WITH "subset" AS (SELECT ss0."id" AS "id" FROM (SELECT sso0."id" AS "id", sso0."priority" AS "priority", sso0."scheduled_at" AS "scheduled_at", sso0."worker" AS "worker", sso0."args" AS "args", dense_rank() OVER "partition" AS "rank" FROM "public"."oban_jobs" AS sso0 INNER JOIN (SELECT ssso0."id" AS "id" FROM "public"."oban_jobs" AS ssso0 WHERE ((ssso0."state" = 'available') AND (ssso0."queue" = $1)) ORDER BY ssso0."priority", ssso0."scheduled_at", ssso0."id" LIMIT 5000) AS sss1 ON sso0."id" = sss1."id" WINDOW "partition" AS (PARTITION BY sso0."args"->>$2 ORDER BY sso0."priority", sso0."scheduled_at", sso0."id")) AS ss0 WHERE (NOT (ss0."args" @> $3) AND (NOT (ss0."args" @> $4) AND (NOT (ss0."args" @> $5) AND (NOT (ss0."args" @> $6) AND (NOT (ss0."args" @> $7) AND (ss0."rank" <= $8)))))) ORDER BY ss0."priority", ss0."scheduled_at", ss0."id" LIMIT $9) UPDATE "public"."oban_jobs" AS o0 SET "state" = $10, "attempted_at" = $11, "attempted_by" = $12, "attempt" = o0."attempt" + $13 FROM "subset" AS f1 WHERE (((o0."id" = f1."id") AND (o0."state" = 'available')) AND (o0."attempt" < o0."max_attempts")) RETURNING o0."id", o0."state", o0."queue", o0."worker", o0."args", o0."meta", o0."tags", o0."errors", o0."attempt", o0."attempted_by", o0."max_attempts", o0."priority", o0."attempted_at", o0."cancelled_at", o0."completed_at", o0."discarded_at", o0."inserted_at", o0."scheduled_at"

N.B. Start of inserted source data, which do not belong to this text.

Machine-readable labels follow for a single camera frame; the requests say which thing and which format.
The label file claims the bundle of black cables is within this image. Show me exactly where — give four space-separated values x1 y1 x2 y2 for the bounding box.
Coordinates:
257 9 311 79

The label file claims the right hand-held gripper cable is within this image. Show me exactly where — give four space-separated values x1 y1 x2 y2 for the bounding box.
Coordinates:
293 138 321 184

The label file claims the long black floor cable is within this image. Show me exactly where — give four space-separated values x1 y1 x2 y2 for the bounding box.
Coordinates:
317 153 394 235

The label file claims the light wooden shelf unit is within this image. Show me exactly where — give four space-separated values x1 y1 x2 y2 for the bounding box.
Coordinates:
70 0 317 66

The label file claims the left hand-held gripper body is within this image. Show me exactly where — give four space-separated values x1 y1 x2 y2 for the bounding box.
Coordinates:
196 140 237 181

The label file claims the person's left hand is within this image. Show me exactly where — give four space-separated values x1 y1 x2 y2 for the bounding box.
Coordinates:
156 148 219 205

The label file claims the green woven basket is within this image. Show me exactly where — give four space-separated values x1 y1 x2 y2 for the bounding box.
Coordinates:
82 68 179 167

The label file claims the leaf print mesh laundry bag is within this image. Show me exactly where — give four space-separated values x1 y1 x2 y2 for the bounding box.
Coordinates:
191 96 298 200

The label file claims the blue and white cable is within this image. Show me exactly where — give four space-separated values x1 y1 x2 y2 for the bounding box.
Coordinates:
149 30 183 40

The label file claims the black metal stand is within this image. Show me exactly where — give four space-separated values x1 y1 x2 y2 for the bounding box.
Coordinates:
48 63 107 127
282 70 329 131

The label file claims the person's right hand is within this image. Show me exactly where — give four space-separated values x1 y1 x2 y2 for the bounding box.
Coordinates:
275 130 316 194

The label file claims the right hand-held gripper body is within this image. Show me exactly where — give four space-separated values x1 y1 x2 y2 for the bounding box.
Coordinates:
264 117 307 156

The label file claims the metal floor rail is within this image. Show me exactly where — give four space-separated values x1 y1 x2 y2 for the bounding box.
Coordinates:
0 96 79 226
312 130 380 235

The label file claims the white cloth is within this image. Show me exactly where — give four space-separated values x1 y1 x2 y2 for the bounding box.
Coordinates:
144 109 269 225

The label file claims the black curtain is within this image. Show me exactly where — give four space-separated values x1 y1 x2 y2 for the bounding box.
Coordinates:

I’ve noticed that it uses the compile_env to read it, so I’m moving it to my prod.exs.

Ah, yes, it’s using compile_env and isn’t changeable at runtime.

1 Like

That worked now :tada: thanks

It’s actually the number of available jobs in the queue.

The query is:

SELECT ssso0."id" AS "id" FROM "public"."oban_jobs" AS ssso0 WHERE ((ssso0."state" = 'available') AND (ssso0."queue" = $1)) ORDER BY ssso0."priority", ssso0."scheduled_at", ssso0."id" LIMIT 10000

So, the more available jobs, the bigger the partition size should be.